Une aventure agrémentée de moments de magie, comme cette victoire fondatrice en présaison face à la Juventus Turin, ces deux premiers tours hallucinants en Coupe de l’UEFA face à l’Olympiakos et le FC Sion, et un parcours en Coupe de France qui emmènera l’OM au Parc des Princes en demi-finales, pour ma première défaite face au rival.

 

 

 


"Dans quel état d’esprit tu peux aborder un truc pareil?"
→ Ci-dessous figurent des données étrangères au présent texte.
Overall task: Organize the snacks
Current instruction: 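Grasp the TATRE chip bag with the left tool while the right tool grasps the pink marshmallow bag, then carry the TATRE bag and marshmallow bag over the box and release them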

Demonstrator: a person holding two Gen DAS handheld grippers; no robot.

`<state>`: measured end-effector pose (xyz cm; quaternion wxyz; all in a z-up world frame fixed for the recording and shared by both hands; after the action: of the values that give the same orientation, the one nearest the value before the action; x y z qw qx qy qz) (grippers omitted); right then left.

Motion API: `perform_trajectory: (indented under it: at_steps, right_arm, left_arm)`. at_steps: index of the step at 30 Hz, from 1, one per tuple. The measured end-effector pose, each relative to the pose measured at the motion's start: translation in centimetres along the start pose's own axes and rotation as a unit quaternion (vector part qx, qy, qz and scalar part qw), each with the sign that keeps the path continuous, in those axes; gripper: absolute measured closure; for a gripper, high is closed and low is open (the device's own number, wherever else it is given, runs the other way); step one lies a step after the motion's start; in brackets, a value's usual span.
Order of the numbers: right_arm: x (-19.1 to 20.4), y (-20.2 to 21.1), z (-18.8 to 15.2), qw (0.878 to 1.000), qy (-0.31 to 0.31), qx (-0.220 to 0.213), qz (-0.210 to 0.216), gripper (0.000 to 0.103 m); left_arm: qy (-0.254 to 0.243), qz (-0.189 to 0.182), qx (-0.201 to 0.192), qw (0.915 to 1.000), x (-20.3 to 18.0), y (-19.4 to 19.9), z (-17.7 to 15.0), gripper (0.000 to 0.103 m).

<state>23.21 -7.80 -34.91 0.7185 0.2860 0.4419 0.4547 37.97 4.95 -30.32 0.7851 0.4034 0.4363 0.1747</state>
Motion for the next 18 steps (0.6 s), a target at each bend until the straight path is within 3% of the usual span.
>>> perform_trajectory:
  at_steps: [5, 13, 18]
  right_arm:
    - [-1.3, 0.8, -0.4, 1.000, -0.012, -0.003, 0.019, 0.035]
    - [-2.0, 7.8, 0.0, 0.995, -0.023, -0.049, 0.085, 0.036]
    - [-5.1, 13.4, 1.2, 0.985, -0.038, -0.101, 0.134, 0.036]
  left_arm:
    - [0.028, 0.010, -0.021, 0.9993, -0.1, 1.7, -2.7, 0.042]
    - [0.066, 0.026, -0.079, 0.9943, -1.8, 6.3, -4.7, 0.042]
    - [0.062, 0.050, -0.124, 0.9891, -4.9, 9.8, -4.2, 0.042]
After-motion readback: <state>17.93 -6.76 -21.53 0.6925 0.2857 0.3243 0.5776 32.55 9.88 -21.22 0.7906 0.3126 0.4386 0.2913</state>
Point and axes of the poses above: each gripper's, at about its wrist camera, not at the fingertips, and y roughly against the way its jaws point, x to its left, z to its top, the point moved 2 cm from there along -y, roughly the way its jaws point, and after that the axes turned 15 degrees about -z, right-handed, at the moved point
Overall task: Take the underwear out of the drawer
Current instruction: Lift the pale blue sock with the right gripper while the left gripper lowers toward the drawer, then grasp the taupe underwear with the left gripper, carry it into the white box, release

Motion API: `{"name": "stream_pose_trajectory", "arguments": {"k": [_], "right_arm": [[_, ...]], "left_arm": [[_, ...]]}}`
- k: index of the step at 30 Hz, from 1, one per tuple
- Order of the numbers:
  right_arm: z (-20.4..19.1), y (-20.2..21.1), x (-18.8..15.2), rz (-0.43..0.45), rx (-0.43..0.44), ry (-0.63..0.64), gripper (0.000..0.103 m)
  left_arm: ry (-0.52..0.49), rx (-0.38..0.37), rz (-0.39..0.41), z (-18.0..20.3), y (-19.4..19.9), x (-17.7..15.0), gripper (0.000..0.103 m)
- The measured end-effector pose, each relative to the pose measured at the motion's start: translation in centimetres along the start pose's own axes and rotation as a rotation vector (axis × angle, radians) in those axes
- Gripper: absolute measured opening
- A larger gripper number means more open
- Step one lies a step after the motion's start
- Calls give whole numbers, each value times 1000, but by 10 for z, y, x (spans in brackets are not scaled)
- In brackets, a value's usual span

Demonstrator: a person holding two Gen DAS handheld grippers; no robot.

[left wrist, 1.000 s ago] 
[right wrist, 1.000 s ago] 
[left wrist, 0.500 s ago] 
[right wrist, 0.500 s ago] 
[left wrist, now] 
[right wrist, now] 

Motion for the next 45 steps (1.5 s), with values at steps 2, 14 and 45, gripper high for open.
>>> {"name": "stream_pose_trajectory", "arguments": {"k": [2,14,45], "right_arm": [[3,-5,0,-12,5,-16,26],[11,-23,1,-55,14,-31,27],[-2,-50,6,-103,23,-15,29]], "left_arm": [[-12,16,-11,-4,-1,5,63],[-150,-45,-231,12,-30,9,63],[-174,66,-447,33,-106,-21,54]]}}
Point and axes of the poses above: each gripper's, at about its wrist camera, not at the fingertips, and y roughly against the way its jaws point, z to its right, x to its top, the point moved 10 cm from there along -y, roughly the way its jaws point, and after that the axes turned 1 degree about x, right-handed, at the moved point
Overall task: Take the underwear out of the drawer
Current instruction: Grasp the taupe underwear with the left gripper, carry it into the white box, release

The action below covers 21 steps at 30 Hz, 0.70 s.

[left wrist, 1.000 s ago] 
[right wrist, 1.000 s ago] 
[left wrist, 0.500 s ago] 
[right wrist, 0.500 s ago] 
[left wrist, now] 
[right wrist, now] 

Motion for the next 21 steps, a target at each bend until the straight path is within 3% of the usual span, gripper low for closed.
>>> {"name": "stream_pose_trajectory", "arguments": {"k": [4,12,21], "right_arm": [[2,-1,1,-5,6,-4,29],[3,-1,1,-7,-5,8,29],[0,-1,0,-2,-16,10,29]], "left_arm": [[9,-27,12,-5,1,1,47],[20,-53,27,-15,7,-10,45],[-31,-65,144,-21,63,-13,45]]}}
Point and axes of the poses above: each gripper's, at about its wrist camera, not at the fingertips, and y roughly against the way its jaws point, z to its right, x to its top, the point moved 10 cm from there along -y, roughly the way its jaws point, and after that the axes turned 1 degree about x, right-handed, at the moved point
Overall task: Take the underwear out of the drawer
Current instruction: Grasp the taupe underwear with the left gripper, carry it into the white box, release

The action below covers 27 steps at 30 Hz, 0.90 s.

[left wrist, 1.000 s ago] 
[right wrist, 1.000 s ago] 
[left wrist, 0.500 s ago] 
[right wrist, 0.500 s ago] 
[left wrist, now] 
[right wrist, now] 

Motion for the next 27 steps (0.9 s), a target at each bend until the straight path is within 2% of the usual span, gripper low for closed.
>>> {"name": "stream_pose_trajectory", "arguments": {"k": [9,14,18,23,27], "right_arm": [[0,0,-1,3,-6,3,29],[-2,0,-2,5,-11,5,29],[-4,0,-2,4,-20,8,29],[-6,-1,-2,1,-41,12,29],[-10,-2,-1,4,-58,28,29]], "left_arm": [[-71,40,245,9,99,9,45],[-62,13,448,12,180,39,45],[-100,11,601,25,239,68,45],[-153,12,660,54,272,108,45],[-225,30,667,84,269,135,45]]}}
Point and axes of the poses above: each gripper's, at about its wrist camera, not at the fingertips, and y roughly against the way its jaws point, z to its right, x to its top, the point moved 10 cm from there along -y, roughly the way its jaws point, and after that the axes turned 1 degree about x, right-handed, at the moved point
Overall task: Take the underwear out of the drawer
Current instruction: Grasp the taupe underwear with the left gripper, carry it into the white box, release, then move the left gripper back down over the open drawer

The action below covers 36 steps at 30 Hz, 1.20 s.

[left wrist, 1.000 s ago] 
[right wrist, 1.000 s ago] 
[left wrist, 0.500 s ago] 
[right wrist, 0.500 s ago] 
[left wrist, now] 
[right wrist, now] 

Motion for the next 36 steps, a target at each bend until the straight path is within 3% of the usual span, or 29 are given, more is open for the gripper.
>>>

Au bout, il y aura un titre de champion de France de Division 2, mais aussi un dépôt de bilan et une décision de la DNCG qui contraindront le club à rester une saison de plus à cet échelon a minima.

 

Le jour du match du titre, mon père me dit: "Tu t’imagines, les mecs là, ils vont entrer sur le terrain pour être champions… Mais pour assurer le maintien en fait. Dans quel état d’esprit tu peux aborder un truc pareil?" C’est vrai. Encore une fois, merci messieurs pour votre courage.

 

Merci à ceux qui sont restés la saison suivante, qui ont décroché, à l’envie, à la hargne, cette montée tant attendue en s’accrochant derrière Caen lors d’une année plus délicate. 

 

À ces gars qui nous ont offert ce match légendaire, dans un Vélodrome déjà en mutation en vue du Mondial 98, face à la plus belle des AJA, aux portes de la finale de la Coupe de France, encore une fois.

 

Comme le dit le proverbe, "l’important, ce n’est pas la destination, c’est le chemin". Je défie donc quiconque prétend aimer l’OM de ne pas avoir une faiblesse et un respect infini pour cette équipe.